Go through the data from its first line and retype each line, stopping once the line containing "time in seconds" has been retyped.

═════ Supplied information

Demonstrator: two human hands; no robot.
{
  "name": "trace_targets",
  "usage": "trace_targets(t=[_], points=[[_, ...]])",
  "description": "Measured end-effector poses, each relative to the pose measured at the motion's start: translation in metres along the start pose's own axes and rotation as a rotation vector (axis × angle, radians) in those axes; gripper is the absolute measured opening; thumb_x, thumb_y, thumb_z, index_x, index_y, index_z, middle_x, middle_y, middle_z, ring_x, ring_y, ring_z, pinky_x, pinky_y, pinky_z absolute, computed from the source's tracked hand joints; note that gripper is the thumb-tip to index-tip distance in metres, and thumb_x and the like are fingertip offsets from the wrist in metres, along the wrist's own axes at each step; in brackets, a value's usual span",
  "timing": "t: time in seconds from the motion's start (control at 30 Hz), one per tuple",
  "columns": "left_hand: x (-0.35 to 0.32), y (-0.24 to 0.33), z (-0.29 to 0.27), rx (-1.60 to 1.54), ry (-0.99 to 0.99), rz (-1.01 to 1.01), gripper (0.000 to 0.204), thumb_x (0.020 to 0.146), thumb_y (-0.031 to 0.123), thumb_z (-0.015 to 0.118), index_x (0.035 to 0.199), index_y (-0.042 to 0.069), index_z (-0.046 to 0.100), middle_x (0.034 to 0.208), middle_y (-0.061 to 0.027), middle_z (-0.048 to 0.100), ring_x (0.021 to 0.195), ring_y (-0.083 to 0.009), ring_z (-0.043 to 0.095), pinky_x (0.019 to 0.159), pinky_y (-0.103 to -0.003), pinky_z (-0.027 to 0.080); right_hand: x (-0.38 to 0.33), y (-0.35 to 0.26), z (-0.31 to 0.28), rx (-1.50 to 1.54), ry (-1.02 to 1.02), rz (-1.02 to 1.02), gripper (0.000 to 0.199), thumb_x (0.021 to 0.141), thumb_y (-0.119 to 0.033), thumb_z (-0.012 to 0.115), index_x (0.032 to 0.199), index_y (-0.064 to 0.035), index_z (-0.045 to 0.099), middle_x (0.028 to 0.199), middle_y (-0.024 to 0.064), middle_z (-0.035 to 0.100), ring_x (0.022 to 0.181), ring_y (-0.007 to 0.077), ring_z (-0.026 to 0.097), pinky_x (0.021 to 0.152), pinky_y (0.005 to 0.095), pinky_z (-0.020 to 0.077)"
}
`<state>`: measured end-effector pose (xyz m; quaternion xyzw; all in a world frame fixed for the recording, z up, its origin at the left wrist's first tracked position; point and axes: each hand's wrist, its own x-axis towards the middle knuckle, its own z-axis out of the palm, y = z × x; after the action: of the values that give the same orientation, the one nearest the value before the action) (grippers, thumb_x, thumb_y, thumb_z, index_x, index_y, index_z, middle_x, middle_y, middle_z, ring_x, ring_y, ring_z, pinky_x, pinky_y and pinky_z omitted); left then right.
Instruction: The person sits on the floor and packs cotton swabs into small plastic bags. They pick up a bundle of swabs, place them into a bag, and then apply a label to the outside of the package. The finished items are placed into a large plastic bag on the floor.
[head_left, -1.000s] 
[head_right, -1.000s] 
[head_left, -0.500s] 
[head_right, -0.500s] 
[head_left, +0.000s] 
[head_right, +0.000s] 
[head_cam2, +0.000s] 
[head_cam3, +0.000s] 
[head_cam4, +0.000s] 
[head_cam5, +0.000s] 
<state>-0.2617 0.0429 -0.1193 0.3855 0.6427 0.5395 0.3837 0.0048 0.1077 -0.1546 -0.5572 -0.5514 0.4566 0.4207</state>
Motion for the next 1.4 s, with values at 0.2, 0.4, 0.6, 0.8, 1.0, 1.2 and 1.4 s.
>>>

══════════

[Response to the exercise]:
Demonstrator: two human hands; no robot.
{
  "name": "trace_targets",
  "usage": "trace_targets(t=[_], points=[[_, ...]])",
  "description": "Measured end-effector poses, each relative to the pose measured at the motion's start: translation in metres along the start pose's own axes and rotation as a rotation vector (axis × angle, radians) in those axes; gripper is the absolute measured opening; thumb_x, thumb_y, thumb_z, index_x, index_y, index_z, middle_x, middle_y, middle_z, ring_x, ring_y, ring_z, pinky_x, pinky_y, pinky_z absolute, computed from the source's tracked hand joints; note that gripper is the thumb-tip to index-tip distance in metres, and thumb_x and the like are fingertip offsets from the wrist in metres, along the wrist's own axes at each step; in brackets, a value's usual span",
  "timing": "t: time in seconds from the motion's start (control at 30 Hz), one per tuple",

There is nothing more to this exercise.